昨日のづづき「ショック・ドクトリン」の紹介です。
拷問技術の開発に関係したもう一人の学者に、カナダのマギル大学のドナルド・ヘッブ博士がいた。カナダ政府の資金提供を受けた彼の実験も感覚遮断に関するものだった。
ヘッブは同大学の学生63人に1日20ドル払って実験を行った。
学生たちは、目には黒いゴーグル、耳にはホワイトノイズが流れるヘッドホン、手と腕には物に触れられないように段ボールで覆われ、視覚、聴覚、触覚を奪われた状態で何日も過ごした。
その後、実験前に否定していた幽霊の存在や科学の不正について語るテープを聞かせ、感覚遮断によって「洗脳」されやすくなるかどうかを調べた。
結果、学生たちは、思考力を失い外部からの刺激を渇望するあまり、テープに録音された事柄に対して驚くほど受容的になったという。
ヘッブのこれらの研究論文は、CIAに送られ、その後の米軍やCIAの拷問マニュアルとして利用されていった。
アブグレイブ刑務所における捕虜虐待の
写真を見れば、感覚遮断拷問が行われたことは明らかだ。また、手には電気ショックのコードが付けられている。

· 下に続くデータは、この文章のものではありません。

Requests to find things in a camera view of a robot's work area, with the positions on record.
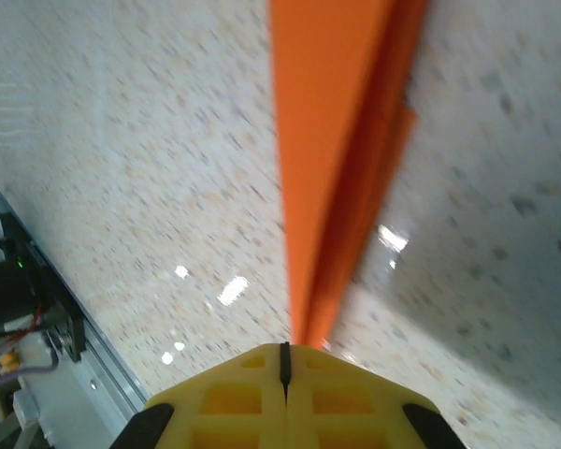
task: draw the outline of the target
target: orange plastic strip
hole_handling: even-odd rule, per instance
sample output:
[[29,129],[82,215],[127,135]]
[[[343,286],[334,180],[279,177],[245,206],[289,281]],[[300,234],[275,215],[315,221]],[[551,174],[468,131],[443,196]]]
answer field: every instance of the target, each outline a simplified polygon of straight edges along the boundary
[[393,0],[271,0],[292,338],[306,338],[326,219]]
[[399,105],[426,4],[426,0],[397,3],[379,52],[327,217],[310,292],[304,341],[310,346],[321,347],[332,329],[345,288],[405,148],[412,112],[399,112]]

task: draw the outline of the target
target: red wire
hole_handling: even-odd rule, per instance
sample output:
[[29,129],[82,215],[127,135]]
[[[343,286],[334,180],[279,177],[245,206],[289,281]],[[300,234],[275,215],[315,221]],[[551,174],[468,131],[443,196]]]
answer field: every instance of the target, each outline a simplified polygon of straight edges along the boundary
[[18,334],[15,337],[10,337],[8,339],[8,343],[0,346],[0,353],[3,352],[5,349],[14,346],[16,343],[18,343],[19,341],[27,337],[29,334],[31,334],[34,331],[34,329],[37,327],[37,324],[39,323],[40,314],[41,314],[41,303],[37,305],[36,313],[34,314],[34,320],[29,326],[29,328],[25,329],[22,333]]

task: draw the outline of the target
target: speckled floor
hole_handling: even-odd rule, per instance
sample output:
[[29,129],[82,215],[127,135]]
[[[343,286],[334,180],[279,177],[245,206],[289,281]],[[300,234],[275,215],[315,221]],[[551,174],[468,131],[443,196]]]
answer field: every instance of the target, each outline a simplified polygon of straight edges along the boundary
[[[152,392],[287,337],[262,0],[0,2],[0,188]],[[435,0],[329,350],[561,448],[561,0]]]

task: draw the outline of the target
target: black rubber tip
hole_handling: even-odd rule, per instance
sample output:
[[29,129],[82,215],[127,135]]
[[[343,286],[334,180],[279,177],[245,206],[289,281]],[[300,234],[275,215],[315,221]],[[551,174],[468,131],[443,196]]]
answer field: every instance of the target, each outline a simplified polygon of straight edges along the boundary
[[133,416],[110,449],[155,449],[175,408],[158,404]]
[[439,413],[418,404],[406,404],[403,412],[426,449],[466,449],[449,423]]

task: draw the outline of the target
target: purple wire
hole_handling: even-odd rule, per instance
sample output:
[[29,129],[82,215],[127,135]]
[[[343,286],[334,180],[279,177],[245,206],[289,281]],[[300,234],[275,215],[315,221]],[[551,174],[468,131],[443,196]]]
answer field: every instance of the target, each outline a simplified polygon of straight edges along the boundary
[[13,381],[17,379],[19,376],[26,376],[29,374],[45,374],[47,372],[52,372],[58,368],[58,354],[56,354],[56,350],[54,349],[54,346],[52,346],[50,337],[46,332],[42,332],[41,339],[44,341],[44,343],[46,343],[46,346],[48,346],[48,348],[50,349],[51,364],[45,367],[29,367],[29,368],[17,369],[16,371],[3,374],[0,376],[0,385]]

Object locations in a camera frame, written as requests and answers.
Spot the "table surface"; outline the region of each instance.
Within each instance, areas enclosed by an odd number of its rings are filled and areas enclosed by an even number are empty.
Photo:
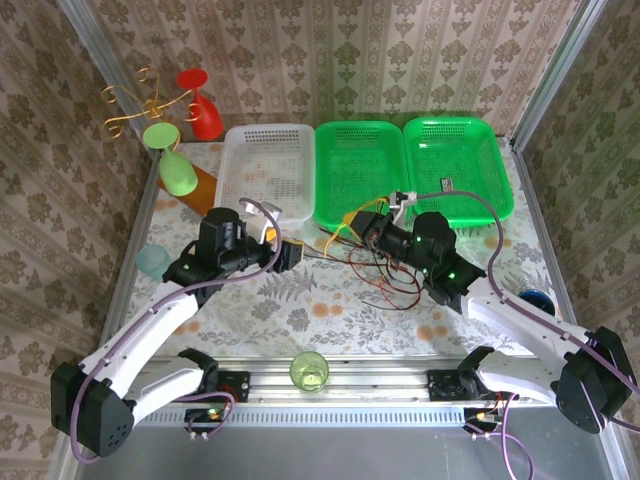
[[[537,289],[555,302],[533,220],[522,191],[513,154],[505,139],[500,151],[515,197],[513,215],[504,222],[505,248],[495,264],[496,278],[504,288],[519,293]],[[222,144],[182,144],[179,151],[191,161],[218,174]],[[160,191],[147,243],[163,245],[172,258],[198,237],[201,217]],[[328,235],[313,220],[284,232],[322,249]],[[458,252],[485,267],[496,247],[495,226],[458,229]],[[330,253],[346,258],[348,249],[332,244]],[[363,252],[360,258],[368,261]],[[380,278],[378,270],[360,270],[369,280]],[[138,272],[127,320],[139,311],[157,282]],[[396,305],[409,305],[414,295],[397,294]],[[480,321],[470,320],[433,302],[425,294],[411,310],[388,311],[363,302],[388,307],[377,287],[356,277],[348,265],[305,258],[295,269],[281,275],[224,287],[192,319],[165,342],[158,355],[176,355],[193,347],[210,355],[277,356],[314,350],[323,354],[438,354],[464,355],[479,345],[506,354],[529,352]]]

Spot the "wall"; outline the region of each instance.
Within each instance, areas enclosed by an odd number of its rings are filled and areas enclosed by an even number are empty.
[[[44,478],[49,380],[96,346],[148,161],[55,2],[0,2],[0,478]]]
[[[446,111],[480,115],[508,134],[578,1],[89,4],[121,65],[130,75],[158,67],[167,96],[179,93],[182,69],[209,72],[204,91],[227,126],[362,118],[403,126]]]
[[[640,2],[610,1],[524,155],[582,325],[640,372]],[[640,421],[637,400],[624,408]],[[633,435],[640,453],[638,435]]]

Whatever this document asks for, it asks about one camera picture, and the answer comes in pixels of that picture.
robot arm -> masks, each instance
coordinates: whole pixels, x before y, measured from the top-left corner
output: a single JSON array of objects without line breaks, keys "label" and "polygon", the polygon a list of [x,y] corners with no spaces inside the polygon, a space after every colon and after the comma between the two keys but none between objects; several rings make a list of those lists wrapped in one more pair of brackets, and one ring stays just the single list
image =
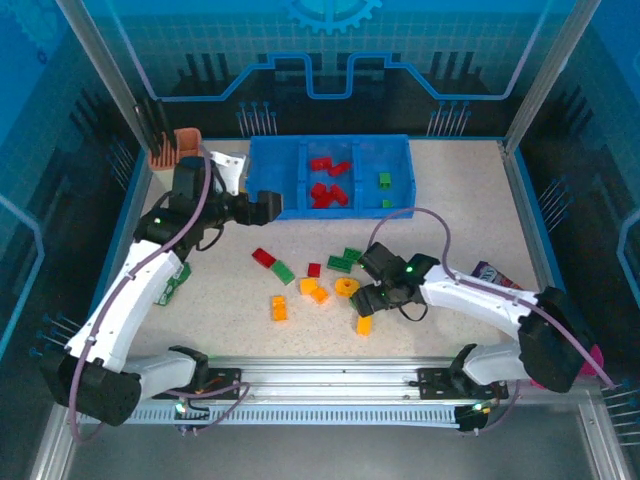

キューバの米軍グアンタナモ刑務所でも、その他CIAの委託を受けた外部組織も中米ほか多くの国でこれらの研究にもとづいた拷問・尋問が行われた。
ja.wikipedia.org
拷問でも、科学者と軍や諜報機関が結託すると、極めておぞましい残虐的なことが起こる。(写真:ウィキペディアより)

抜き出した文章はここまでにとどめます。